POST /v1/tenants/:t/vector/:table/topk
# Add "mode" to the topk body. "high_recall" (default) or "fast".
curl -X POST "https://$OC_HOST/v1/tenants/$OC_TENANT/vector/shop.products/topk" \
  -H "Authorization: Bearer $OC_TOKEN" \
  -H "Content-Type: application/json" \
  -d '{
    "query":  [/* 768 floats */],
    "k":      10,
    "dim":    768,
    "metric": "cosine",
    "mode":   "fast"
  }'
two modes
Mode What you get Use when
high_recall (default) ~96% of the truly-closest vectors. Higher latency. Product search, similar-customer lookup, anywhere first-pass accuracy matters.
fast ~70% of the truly-closest vectors. ~3x faster. RAG with a re-ranker, hot dashboards, anywhere latency dominates.

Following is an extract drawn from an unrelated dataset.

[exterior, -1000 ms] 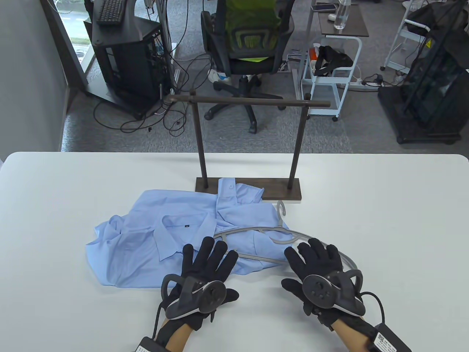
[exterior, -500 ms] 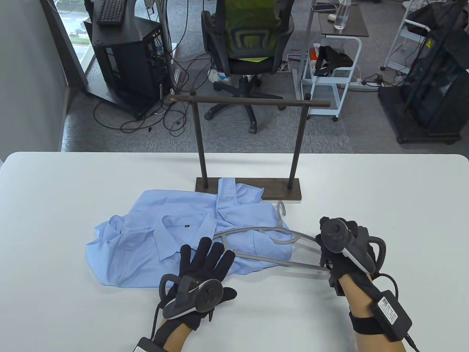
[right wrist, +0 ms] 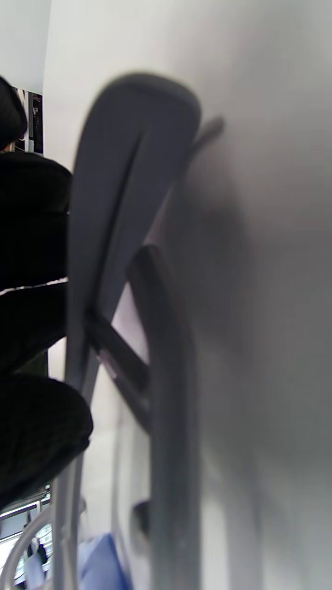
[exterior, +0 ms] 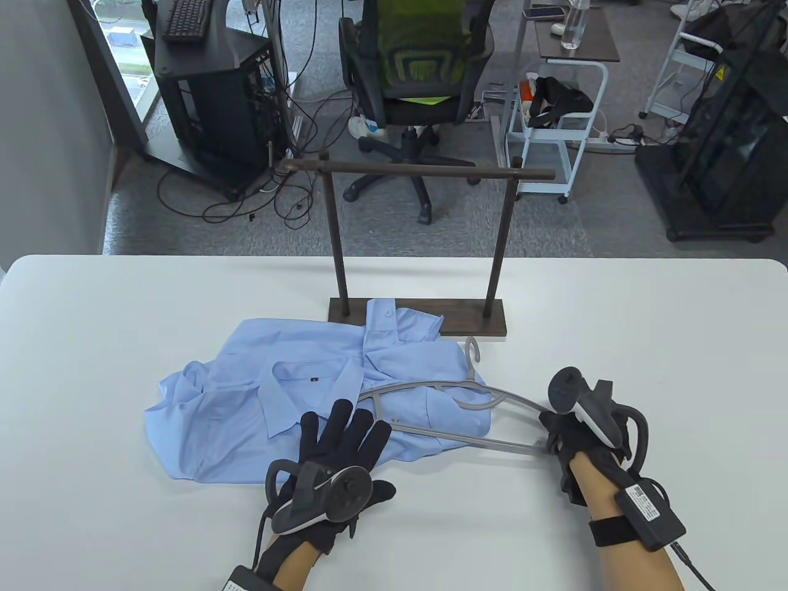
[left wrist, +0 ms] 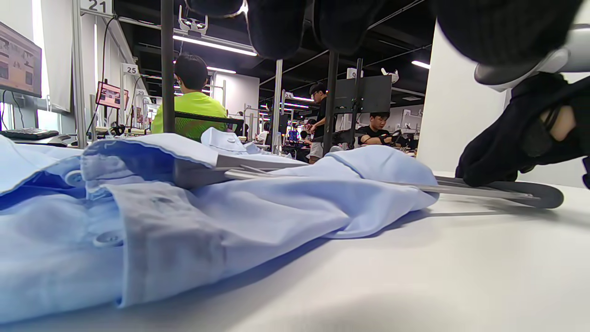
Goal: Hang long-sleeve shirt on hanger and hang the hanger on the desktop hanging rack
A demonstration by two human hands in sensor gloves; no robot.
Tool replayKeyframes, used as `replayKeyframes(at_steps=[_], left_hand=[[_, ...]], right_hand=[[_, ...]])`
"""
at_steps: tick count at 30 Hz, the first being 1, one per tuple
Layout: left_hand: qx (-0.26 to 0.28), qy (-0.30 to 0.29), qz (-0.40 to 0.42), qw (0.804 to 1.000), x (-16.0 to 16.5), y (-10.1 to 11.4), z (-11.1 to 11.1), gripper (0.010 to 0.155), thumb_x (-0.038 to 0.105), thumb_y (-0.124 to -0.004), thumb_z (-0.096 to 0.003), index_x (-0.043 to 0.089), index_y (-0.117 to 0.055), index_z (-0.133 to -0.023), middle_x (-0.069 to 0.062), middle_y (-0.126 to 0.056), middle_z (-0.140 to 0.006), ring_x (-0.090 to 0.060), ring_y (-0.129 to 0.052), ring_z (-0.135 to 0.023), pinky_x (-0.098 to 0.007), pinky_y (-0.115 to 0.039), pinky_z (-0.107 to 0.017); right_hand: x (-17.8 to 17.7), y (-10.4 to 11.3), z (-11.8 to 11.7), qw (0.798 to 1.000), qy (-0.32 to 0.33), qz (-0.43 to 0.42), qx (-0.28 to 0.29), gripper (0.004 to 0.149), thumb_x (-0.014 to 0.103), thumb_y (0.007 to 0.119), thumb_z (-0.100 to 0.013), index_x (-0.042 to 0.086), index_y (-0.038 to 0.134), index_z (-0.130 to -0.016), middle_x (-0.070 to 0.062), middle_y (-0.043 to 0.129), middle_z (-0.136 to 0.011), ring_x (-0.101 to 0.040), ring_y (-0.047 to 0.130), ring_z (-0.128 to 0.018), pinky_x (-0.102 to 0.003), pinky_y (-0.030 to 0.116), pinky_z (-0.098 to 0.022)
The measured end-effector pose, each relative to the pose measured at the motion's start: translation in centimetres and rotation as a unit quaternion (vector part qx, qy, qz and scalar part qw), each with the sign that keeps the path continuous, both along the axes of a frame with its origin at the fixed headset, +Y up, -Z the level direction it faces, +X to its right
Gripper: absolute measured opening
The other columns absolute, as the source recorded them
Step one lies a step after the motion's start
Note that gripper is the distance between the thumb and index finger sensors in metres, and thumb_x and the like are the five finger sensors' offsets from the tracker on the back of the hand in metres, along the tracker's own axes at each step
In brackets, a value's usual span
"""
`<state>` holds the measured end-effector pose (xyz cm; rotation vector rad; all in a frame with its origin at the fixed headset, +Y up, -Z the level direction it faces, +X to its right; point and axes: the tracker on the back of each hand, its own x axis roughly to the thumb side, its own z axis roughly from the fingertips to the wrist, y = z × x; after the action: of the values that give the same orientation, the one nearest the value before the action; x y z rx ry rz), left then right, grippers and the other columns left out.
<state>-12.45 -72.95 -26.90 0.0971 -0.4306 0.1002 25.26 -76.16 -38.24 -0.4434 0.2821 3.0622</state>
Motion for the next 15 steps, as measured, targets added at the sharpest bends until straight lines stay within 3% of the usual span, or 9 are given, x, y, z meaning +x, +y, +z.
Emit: replayKeyframes(at_steps=[5,15], left_hand=[[-0.005,0.003,-0.001,1.000,-0.07,-0.02,-0.04,0.089,0.069,-0.071,-0.0318,0.031,-0.053,-0.110,-0.006,-0.053,-0.119,-0.038,-0.039,-0.116,-0.070,-0.031,-0.074],[-0.014,0.005,0.002,1.000,-0.16,-0.07,-0.05,0.089,0.069,-0.071,-0.0320,0.030,-0.054,-0.110,-0.006,-0.054,-0.118,-0.038,-0.040,-0.116,-0.070,-0.031,-0.074]], right_hand=[[-0.46,-1.16,-0.55,1.000,-0.006,0.011,-0.009,0.059,0.050,0.086,-0.042,0.017,0.083,-0.090,-0.020,0.082,-0.085,-0.048,0.081,-0.079,-0.066,0.061,-0.062],[-0.54,-0.81,-0.08,1.000,-0.006,0.004,0.019,0.049,0.041,0.087,-0.042,0.018,0.088,-0.085,-0.018,0.087,-0.082,-0.047,0.087,-0.076,-0.065,0.067,-0.060]])
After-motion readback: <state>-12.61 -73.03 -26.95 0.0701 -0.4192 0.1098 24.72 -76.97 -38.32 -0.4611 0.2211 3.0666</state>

"Recall" means: of the truly closest vectors that brute force would return, how many did the index find? Both modes return ranking-correct results - the difference is whether the absolute top-K is occasionally missed.

5. Index choice.

what this does

OriginChain supports several different index types for vector data. Most users should stick with the default (HNSW). The other types are for very large or memory-constrained corpora.

Index Pick when
HNSW (default) Up to ~10M vectors per table. Best accuracy. The right choice for almost everyone.
IVF Above ~10M vectors. Cheaper memory at the cost of a small recall hit. See IVF reference.
IVF-PQ Above ~50M vectors or memory-constrained. Compresses vectors 64×-768×. See IVF-PQ reference.
Binary quantization When you need 32× memory savings and can tolerate the recall hit. See Quantization reference.
Sparse vectors For models like SPLADE / uniCOIL that emit sparse vectors instead of dense ones.

The index is picked when you declare the vector column on the schema. See Schemas → vector fields for the declaration syntax.